The type locality of Pfiesteria piscicida is Pamlico River Estuary, North Carolina, U.S.A.

==Feeding strategy==
Early research resulted in the hypothesis that Pfiesteria is a predatory dinoflagellate that acts as an ambush predator, utilizing a "hit and run" feeding strategy. Release of a toxin paralyzes the respiratory systems of susceptible fish, such as menhaden, causing death by suffocation. Pfiesteria then consumes the tissue sloughed off its dead prey.

==Controversy==
Pfiesteria biology and the role of PCOs in killing fish and sickening humans have been subject to several controversies and conflicting research results over the last few years.

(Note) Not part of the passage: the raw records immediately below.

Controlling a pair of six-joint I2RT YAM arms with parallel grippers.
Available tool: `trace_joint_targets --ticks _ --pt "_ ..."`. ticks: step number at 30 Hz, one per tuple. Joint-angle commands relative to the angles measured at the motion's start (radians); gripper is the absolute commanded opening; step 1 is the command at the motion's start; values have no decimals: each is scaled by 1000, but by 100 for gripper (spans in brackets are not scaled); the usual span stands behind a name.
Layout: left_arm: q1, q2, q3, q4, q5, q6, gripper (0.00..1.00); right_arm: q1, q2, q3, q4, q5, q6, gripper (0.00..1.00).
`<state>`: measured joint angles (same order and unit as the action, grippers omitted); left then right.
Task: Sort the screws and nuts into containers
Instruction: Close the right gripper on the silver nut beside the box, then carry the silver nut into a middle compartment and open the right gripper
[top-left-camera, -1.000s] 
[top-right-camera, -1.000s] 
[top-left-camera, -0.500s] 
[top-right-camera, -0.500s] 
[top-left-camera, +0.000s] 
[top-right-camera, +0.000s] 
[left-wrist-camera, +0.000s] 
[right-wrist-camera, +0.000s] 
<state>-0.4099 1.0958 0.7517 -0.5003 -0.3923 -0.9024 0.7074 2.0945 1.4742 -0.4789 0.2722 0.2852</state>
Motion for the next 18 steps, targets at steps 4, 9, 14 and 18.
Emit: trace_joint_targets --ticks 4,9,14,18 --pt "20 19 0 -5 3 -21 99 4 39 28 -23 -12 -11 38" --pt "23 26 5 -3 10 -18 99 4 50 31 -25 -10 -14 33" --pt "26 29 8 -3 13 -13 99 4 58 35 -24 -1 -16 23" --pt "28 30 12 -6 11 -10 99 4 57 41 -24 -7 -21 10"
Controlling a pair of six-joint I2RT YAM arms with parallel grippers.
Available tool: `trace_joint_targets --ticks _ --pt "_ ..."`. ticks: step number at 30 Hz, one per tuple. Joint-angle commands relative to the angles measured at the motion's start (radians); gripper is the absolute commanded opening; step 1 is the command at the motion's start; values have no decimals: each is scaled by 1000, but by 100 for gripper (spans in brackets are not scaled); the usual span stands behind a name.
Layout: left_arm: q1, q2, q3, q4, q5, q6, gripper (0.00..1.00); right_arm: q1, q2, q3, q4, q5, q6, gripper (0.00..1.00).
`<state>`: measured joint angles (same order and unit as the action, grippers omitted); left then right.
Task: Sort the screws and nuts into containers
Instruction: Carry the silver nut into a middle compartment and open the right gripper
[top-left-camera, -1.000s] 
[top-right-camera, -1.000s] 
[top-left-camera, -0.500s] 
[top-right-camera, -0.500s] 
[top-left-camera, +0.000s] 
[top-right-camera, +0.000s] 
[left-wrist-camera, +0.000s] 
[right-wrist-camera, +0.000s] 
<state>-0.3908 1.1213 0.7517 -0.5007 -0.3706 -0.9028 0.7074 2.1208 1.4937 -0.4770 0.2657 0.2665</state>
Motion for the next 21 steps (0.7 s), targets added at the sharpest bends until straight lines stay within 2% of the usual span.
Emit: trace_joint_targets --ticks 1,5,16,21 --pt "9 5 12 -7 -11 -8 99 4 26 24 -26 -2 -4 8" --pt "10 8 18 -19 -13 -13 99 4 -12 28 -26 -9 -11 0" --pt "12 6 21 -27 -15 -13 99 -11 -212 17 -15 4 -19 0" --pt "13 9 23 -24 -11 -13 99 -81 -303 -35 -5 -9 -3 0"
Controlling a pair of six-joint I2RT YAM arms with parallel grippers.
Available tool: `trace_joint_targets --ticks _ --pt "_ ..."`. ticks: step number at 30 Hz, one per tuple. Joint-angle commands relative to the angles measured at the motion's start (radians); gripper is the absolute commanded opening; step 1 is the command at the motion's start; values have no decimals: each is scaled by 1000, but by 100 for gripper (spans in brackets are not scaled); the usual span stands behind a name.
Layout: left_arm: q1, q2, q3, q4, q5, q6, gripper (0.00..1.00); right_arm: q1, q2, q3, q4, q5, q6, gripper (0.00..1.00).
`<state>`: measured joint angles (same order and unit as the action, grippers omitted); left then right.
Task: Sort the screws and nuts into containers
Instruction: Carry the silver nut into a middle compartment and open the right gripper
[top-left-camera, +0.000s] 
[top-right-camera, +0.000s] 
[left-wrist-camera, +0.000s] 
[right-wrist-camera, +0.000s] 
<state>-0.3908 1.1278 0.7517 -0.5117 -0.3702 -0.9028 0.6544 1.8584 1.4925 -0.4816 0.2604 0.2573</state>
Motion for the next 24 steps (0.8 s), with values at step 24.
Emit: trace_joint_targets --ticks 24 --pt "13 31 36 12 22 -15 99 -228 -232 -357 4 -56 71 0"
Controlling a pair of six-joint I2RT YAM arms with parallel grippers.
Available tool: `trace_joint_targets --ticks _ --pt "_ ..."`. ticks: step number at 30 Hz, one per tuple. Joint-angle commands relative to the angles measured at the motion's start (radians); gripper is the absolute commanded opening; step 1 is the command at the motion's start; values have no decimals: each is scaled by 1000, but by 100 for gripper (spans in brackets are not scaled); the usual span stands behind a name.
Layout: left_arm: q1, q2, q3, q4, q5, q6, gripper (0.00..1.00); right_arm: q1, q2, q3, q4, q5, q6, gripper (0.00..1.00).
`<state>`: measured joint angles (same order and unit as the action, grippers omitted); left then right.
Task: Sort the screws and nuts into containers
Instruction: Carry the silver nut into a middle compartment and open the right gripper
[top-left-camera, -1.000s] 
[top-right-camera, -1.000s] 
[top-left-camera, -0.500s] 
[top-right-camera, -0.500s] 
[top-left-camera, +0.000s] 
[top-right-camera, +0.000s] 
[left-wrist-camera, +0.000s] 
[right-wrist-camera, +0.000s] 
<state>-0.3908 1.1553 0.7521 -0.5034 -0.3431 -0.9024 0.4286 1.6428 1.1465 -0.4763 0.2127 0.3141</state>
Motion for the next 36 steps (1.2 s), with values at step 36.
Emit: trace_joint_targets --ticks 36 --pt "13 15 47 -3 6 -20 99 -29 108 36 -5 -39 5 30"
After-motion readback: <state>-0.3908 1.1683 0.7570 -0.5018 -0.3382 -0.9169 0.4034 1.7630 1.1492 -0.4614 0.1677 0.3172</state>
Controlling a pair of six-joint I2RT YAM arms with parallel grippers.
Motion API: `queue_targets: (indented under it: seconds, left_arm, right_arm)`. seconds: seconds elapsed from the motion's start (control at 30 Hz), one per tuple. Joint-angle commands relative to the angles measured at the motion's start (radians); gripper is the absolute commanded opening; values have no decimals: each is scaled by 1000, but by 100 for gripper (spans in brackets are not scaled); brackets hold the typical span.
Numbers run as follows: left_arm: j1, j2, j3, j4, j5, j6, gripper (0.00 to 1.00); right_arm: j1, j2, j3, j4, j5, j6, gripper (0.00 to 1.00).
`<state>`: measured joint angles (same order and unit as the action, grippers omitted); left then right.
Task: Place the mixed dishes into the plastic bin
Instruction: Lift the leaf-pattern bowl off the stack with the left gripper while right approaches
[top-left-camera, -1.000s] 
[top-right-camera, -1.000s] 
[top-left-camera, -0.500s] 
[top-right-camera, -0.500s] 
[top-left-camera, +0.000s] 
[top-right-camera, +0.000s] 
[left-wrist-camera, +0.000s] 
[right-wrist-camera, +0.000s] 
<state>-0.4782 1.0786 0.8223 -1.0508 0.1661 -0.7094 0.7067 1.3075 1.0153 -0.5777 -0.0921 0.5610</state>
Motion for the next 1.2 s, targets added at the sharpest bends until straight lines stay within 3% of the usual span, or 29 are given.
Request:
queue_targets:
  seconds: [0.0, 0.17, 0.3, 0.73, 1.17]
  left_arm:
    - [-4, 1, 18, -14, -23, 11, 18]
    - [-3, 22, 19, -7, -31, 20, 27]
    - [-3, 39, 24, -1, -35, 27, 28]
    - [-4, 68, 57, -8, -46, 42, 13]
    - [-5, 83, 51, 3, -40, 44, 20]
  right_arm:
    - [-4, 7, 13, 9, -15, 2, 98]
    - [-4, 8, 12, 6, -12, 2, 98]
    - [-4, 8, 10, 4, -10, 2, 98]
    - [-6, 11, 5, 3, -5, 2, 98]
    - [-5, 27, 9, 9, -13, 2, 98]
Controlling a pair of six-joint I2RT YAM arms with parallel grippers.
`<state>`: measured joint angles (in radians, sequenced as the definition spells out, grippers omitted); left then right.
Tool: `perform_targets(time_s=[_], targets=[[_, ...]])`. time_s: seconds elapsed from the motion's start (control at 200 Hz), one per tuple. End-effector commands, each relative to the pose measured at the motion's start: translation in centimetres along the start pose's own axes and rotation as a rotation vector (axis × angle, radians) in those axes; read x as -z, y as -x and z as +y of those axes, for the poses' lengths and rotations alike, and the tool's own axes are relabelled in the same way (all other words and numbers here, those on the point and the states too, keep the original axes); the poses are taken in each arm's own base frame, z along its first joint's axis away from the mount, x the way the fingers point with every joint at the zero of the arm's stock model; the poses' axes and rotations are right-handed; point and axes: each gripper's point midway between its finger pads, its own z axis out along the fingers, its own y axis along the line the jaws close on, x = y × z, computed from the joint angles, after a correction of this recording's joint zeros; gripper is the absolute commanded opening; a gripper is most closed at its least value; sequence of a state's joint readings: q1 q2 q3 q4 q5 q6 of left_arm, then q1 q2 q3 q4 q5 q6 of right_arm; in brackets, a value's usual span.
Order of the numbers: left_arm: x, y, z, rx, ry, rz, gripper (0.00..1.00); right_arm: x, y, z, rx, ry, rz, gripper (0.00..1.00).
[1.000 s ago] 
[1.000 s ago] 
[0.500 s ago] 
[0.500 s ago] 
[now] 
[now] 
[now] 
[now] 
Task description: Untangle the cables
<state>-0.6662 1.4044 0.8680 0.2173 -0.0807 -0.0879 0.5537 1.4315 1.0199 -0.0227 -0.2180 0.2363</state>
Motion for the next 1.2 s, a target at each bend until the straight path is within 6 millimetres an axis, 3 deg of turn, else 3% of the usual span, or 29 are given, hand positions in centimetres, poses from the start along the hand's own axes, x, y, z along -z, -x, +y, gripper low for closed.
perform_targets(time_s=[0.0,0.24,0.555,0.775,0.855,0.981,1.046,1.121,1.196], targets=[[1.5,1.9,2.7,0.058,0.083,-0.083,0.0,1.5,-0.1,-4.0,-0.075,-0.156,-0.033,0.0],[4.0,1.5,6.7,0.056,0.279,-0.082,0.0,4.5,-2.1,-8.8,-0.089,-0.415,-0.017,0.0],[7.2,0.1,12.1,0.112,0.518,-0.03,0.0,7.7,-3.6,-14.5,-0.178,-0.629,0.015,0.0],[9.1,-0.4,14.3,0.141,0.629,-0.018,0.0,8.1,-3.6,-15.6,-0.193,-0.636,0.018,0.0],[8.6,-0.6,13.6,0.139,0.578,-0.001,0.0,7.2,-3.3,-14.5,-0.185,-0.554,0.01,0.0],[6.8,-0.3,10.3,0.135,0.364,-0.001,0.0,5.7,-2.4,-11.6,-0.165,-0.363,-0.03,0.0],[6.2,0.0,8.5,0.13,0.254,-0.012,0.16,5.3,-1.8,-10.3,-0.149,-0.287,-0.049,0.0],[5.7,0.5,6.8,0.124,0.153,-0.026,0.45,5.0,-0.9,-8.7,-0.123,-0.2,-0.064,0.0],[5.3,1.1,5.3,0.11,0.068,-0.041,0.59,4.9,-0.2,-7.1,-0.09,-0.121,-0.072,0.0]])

- Life cycle: Early research suggested a complex lifecycle of Pfiesteria piscicida, but this has become controversial over the past few years due to conflicting research results. Especially contested is the question of whether toxic amoeboid forms exist.
- Toxicity to fish: The hypothesis of Pfiesteria killing fish via releasing a toxin in the water has been questioned as no toxin could be isolated and no toxicity was observed in some experiments. Toxicity appears to depend on the strains and assays used. The lesions observed on fish presumed killed by Pfiesteria have been attributed to water molds by some researchers. However, it has also been established that Pfiesteria shumwayae kills fish by feeding on their skin through myzocytosis. In early 2007, a highly unstable toxin produced by the toxic form of Pfiesteria piscicida was identified.
- Human illness: The effects of PCOs on humans have been questioned, leading to the "Pfiesteria hysteria hypothesis." A critical review of this hypothesis in the late 1990s concluded that Pfiesteria-related illness was unlikely to be caused by mass hysteria. Concluding that there was no evidence to support the existence of Pfiesteria-associated human illness, the National Institutes of Health discontinued funding for research into the effects of Pfiesteria toxin on humans shortly after a CDC sponsored Pfiesteria conference in 2000. A subsequent evaluation, however, concluded that PCOs can cause human illness. The controversy about the risk of Pfiesteria exposure to human health is still ongoing.

==In fiction==
- A fictional Pfiesteria species dangerous to humans featured in James Powlik's 1999 environmental thriller Sea Change.
- The fictional species Pfiesteria homicida was one of the antagonists in Frank Schätzing's 2004 novel The Swarm. They are a biological weapon created by the yrr, the main antagonists of the novel.